I agree with Fizz and in addition I would have explained to the daughter what I was going to do as well so she could have made a choice as to whether she decided to continue with her chosen lifestyle at that point.

What I would not have done was gone on a public MB spouting off that I was "de-programming" friend's children in the same rash way that you would talk about digging your allotment. As she is your Goddaughter (which if people know you and they [the family in question] actually exist) this breaks their confidence horrendously and puts you in a very bad light indeed. Personally if I was them and I found out how blase you've been about all this and how you've disclosed it, you'd no longer be welcome round tea and cake.

We are still waiting for a reply to Escargot's question. You claim you de-programmed, she asked by what methods. You refuse to explain but you're not at all worried about giving out people's particulars.

We'll get off your back when you answer our questions (after all you did make quite a claim) and I'm sure if someone else had said such a thing you'd be one of the first asking for an explanation (as well as putting your twopenneth worth in as well!).
 
Yes, tyger I went through that approach. To throw; deprogramming may have those connotations to you (I accept that), to me, however, I am aware of the use of terminology (but I accept that you are not; and I should have thought more carefully). I was not aware that most people look at the word deprogramming in the negative - I have only really seen the negative side (or I should say, counter opinion to what occurs in America) as text book examples - I imagine most of you have not done so, but have read articles in newspapers or the FT.

To fizz etc, the whole point was not to go to the police, get social services involved or make mountains out of molehills (not unless there was something there that couldn't be 'fixed'). Indeed, as I have said, the family are very much of the upbringing that DOES not go to social services, have counselling etc. Think old fashioned middle class - keep it in the family, modern version of stiff upper lip. It is also a version of the view that I believe in - self reliance.

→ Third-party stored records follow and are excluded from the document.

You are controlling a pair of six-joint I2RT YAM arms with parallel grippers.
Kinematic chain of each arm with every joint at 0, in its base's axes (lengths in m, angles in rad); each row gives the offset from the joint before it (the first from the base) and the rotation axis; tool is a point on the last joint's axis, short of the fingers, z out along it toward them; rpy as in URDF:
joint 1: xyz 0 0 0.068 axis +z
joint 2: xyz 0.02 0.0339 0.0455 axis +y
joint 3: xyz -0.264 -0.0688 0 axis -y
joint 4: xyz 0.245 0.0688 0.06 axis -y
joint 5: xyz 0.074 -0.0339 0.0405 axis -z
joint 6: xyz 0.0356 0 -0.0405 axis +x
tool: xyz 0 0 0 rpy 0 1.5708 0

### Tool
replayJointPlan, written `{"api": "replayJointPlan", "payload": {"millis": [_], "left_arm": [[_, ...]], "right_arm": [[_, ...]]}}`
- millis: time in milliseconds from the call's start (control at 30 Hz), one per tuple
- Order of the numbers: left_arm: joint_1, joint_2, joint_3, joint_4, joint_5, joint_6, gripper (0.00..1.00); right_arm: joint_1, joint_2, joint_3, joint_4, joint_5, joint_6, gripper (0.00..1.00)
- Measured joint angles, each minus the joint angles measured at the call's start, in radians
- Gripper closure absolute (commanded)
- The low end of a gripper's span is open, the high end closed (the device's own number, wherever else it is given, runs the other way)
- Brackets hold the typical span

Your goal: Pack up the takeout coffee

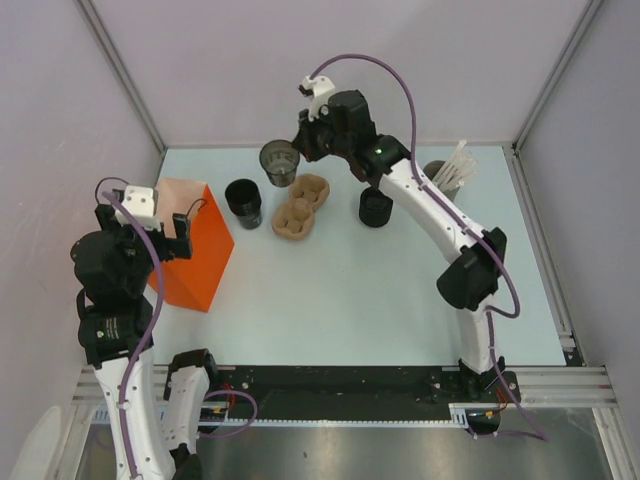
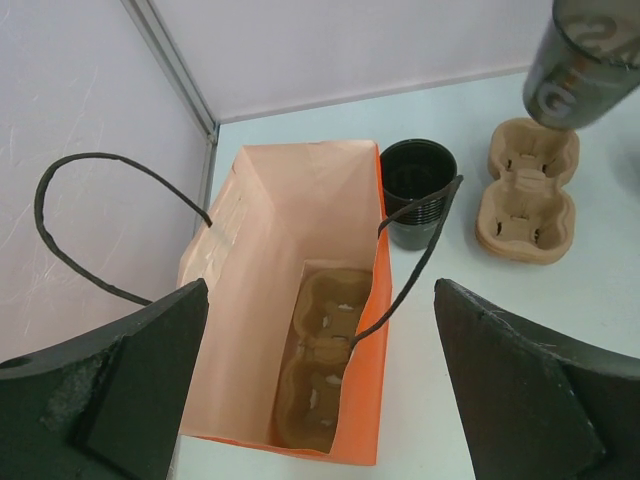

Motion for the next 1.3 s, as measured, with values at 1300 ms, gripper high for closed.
{"api": "replayJointPlan", "payload": {"millis": [1300], "left_arm": [[-0.378,0.141,-0.052,0.093,0.123,-0.001,0.00]], "right_arm": [[-0.234,-0.634,-1.283,0.184,-0.439,-0.164,1.00]]}}
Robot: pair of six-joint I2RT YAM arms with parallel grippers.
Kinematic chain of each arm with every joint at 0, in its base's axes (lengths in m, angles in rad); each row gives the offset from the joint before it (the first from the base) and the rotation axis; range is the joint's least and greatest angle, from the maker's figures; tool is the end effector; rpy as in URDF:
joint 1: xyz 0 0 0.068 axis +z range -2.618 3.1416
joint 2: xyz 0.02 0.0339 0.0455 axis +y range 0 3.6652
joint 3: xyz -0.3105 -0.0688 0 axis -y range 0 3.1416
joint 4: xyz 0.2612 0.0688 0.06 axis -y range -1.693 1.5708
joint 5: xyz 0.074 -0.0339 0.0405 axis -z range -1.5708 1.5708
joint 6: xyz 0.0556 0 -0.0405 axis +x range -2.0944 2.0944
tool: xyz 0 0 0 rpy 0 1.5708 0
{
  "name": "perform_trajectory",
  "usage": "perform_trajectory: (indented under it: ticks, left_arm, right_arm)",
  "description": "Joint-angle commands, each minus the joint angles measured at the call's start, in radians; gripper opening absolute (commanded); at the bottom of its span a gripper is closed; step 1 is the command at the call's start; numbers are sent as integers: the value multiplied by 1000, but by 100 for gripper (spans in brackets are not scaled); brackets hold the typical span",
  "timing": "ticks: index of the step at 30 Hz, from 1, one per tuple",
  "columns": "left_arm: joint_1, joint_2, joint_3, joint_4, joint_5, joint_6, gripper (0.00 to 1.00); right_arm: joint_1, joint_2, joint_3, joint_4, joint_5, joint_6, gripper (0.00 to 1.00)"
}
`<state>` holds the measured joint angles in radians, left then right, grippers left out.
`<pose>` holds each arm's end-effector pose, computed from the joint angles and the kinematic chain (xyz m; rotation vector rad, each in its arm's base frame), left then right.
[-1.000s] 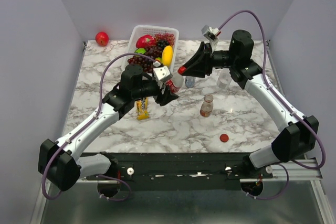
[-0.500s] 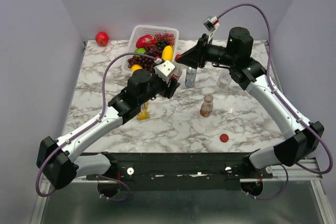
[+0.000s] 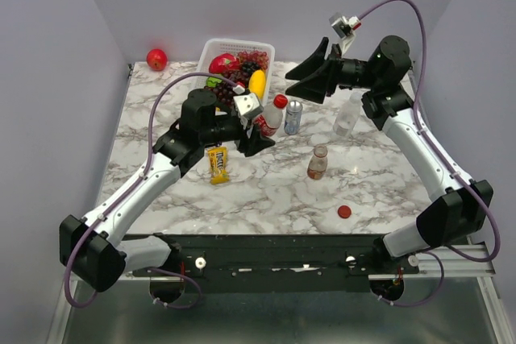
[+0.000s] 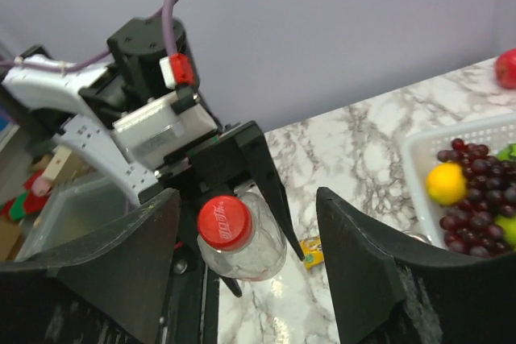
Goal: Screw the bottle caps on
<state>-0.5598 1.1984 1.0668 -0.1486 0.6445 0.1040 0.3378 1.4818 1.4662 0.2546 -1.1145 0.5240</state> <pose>0.2260 -0.1811 0.3952 1.0333 1.5835 -0.9084 0.3139 0.1632 0.5020 -0.8953 1.3741 1.4106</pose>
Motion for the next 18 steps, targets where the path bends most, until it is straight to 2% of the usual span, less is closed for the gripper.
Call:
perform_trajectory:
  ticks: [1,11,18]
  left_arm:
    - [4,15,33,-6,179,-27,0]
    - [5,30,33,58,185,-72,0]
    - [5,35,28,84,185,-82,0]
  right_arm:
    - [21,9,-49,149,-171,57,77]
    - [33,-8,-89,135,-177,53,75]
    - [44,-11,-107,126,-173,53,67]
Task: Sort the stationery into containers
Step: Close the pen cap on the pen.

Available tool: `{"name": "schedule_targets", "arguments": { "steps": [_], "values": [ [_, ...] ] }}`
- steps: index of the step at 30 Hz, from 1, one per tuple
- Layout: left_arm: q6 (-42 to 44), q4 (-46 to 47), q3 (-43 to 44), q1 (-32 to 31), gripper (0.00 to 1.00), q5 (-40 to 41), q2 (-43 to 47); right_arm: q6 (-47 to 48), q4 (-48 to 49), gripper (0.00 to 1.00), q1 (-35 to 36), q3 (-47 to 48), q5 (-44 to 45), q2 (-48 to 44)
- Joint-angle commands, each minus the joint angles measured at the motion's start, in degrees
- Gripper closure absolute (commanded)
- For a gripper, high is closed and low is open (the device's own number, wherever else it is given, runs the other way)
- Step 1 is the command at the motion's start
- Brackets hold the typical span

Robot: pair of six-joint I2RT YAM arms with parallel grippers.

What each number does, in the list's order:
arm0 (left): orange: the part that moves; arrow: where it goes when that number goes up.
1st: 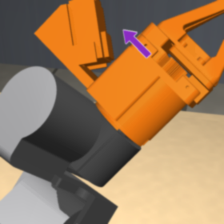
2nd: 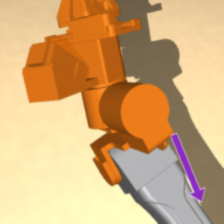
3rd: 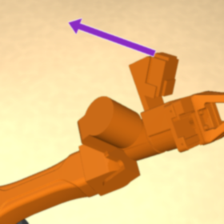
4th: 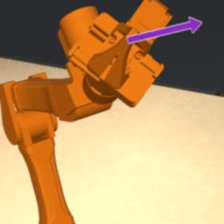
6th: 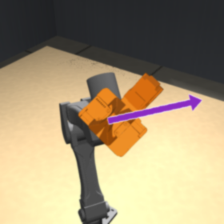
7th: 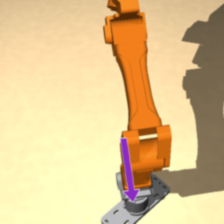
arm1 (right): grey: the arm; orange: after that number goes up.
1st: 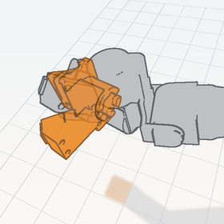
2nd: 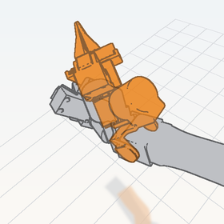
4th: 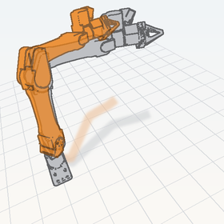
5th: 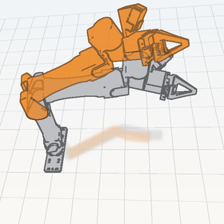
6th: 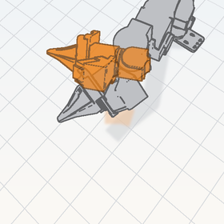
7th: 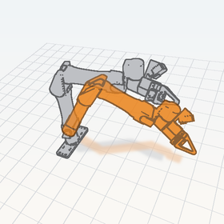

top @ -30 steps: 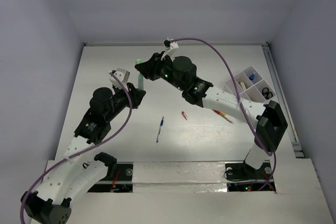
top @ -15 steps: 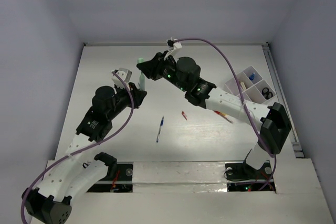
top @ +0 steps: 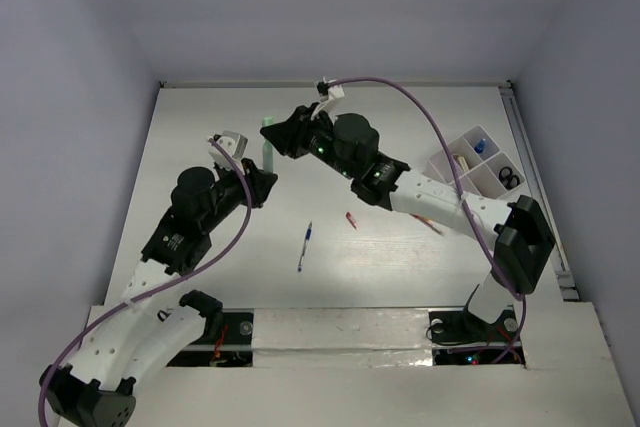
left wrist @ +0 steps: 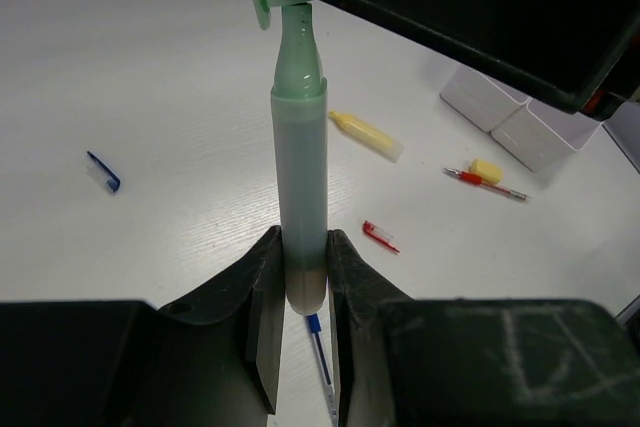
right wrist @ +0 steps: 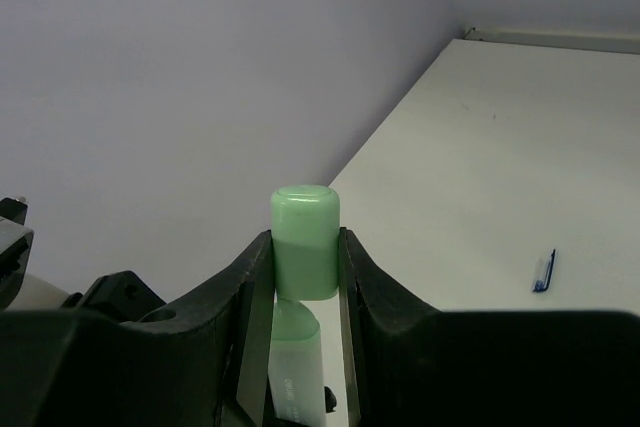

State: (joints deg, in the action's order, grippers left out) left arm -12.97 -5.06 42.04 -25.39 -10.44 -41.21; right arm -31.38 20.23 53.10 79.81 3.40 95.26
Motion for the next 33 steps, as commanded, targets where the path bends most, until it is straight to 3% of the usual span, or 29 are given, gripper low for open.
{"name": "schedule_targets", "arguments": {
  "steps": [1,11,23,33],
  "values": [
    [-0.3,3.0,0.2,0.3,1.00,0.9,0.7,-0.2,2.8,1.00,1.6,-0.8,0.1,-1.5],
    [-1.0,3.2,0.0,1.4,1.00,2.7,1.8,1.6,4.5,1.00,4.0,-4.0,3.6,-3.2],
    [-1.5,4.3,-0.2,1.9,1.00,2.1,3.0,-2.9,11.0,1.00,5.2,-12.0,-2.7,-4.2],
    [-4.6,6.5,2.2,1.9,1.00,-1.5,1.5,1.8,4.3,1.00,7.0,-16.1,2.6,-6.8]
  ]
}}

The point - and back to the point of this thread - was the problem with magical thinking (and IMO fraudulent mediums). However, as a reasonable person, I take your points of view. I have spoken to my mentor (who works in special needs educative psychology, is an ex psychodynamic counsellor etc - indeed, I discussed, at the time, elements of what I should do. His view was much like mine - if you can keep it in house, then do so.) He thinks that my approach was fine, in the circs. Re the mystic - I have found out that he does make living from contacting the dead (whatcha know? I didn't think he was that good). Sadly, there is no 'proof' of him doing anything bad over than being a focal point for a gaggle of people - the problem is (THE PROBLEM) is that when a charasmatic person can persuade people that this stuff (tarot/ mediumship etc) is true, it can lead to all kinds of problems - I do accept that teenage angst etc is part of the problem (when is it not? :lol: ), but, it is my opinion that magical thinking is not (usually) the best cognitive mode for teens. My view is that one can be interested, but don't live your life by it - I know how fascinated I was at that age (rituals, cards, you name it), but I didn't let it detract from a rational world view. I say again, the main benefit is, is that the family are happy.

Further, it makes anyone out there any happier, I will be taking 'professional' qualifications for offering therapy - exactly which school is still open to discussion.